__Exercise details__
The listing that follows is to be repeated exactly.

__Information shown__
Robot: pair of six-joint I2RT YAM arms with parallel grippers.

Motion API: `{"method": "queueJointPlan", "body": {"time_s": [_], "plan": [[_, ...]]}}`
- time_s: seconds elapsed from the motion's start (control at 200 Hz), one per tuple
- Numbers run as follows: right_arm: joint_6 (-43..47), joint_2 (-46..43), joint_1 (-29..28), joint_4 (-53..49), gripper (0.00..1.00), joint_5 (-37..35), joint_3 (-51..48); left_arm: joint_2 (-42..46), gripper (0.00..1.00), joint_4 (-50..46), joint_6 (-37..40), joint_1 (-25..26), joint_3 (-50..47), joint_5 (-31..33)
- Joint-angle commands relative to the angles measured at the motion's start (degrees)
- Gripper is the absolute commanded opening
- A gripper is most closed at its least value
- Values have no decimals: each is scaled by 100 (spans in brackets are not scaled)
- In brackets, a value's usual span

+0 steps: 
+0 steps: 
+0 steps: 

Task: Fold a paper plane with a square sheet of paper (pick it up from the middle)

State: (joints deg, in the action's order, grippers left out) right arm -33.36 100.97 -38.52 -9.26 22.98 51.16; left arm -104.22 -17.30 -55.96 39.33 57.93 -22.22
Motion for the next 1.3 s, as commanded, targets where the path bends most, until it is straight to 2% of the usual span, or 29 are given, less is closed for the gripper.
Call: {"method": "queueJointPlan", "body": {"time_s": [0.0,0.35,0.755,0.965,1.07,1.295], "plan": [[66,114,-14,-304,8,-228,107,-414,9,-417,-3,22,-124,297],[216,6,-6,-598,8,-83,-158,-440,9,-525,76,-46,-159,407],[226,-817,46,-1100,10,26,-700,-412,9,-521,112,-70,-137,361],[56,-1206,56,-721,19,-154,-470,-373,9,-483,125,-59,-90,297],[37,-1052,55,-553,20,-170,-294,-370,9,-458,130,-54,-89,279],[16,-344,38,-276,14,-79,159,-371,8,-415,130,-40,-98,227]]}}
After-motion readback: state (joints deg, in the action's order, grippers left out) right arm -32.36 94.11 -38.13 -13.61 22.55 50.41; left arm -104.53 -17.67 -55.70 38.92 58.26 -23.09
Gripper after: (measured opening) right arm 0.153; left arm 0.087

__Exercise response__
Robot: pair of six-joint I2RT YAM arms with parallel grippers.

Motion API: `{"method": "queueJointPlan", "body": {"time_s": [_], "plan": [[_, ...]]}}`
- time_s: seconds elapsed from the motion's start (control at 200 Hz), one per tuple
- Numbers run as follows: right_arm: joint_6 (-43..47), joint_2 (-46..43), joint_1 (-29..28), joint_4 (-53..49), gripper (0.00..1.00), joint_5 (-37..35), joint_3 (-51..48); left_arm: joint_2 (-42..46), gripper (0.00..1.00), joint_4 (-50..46), joint_6 (-37..40), joint_1 (-25..26), joint_3 (-50..47), joint_5 (-31..33)
- Joint-angle commands relative to the angles measured at the motion's start (degrees)
- Gripper is the absolute commanded opening
- A gripper is most closed at its least value
- Values have no decimals: each is scaled by 100 (spans in brackets are not scaled)
- In brackets, a value's usual span

+0 steps: 
+0 steps: 
+0 steps: 

Task: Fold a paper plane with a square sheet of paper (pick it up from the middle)

State: (joints deg, in the action's order, grippers left out) right arm -33.36 100.97 -38.52 -9.26 22.98 51.16; left arm -104.22 -17.30 -55.96 39.33 57.93 -22.22
Motion for the next 1.3 s, as commanded, targets where the path bends most, until it is straight to 2% of the usual span, or 29 are given, less is closed for the gripper.
Call: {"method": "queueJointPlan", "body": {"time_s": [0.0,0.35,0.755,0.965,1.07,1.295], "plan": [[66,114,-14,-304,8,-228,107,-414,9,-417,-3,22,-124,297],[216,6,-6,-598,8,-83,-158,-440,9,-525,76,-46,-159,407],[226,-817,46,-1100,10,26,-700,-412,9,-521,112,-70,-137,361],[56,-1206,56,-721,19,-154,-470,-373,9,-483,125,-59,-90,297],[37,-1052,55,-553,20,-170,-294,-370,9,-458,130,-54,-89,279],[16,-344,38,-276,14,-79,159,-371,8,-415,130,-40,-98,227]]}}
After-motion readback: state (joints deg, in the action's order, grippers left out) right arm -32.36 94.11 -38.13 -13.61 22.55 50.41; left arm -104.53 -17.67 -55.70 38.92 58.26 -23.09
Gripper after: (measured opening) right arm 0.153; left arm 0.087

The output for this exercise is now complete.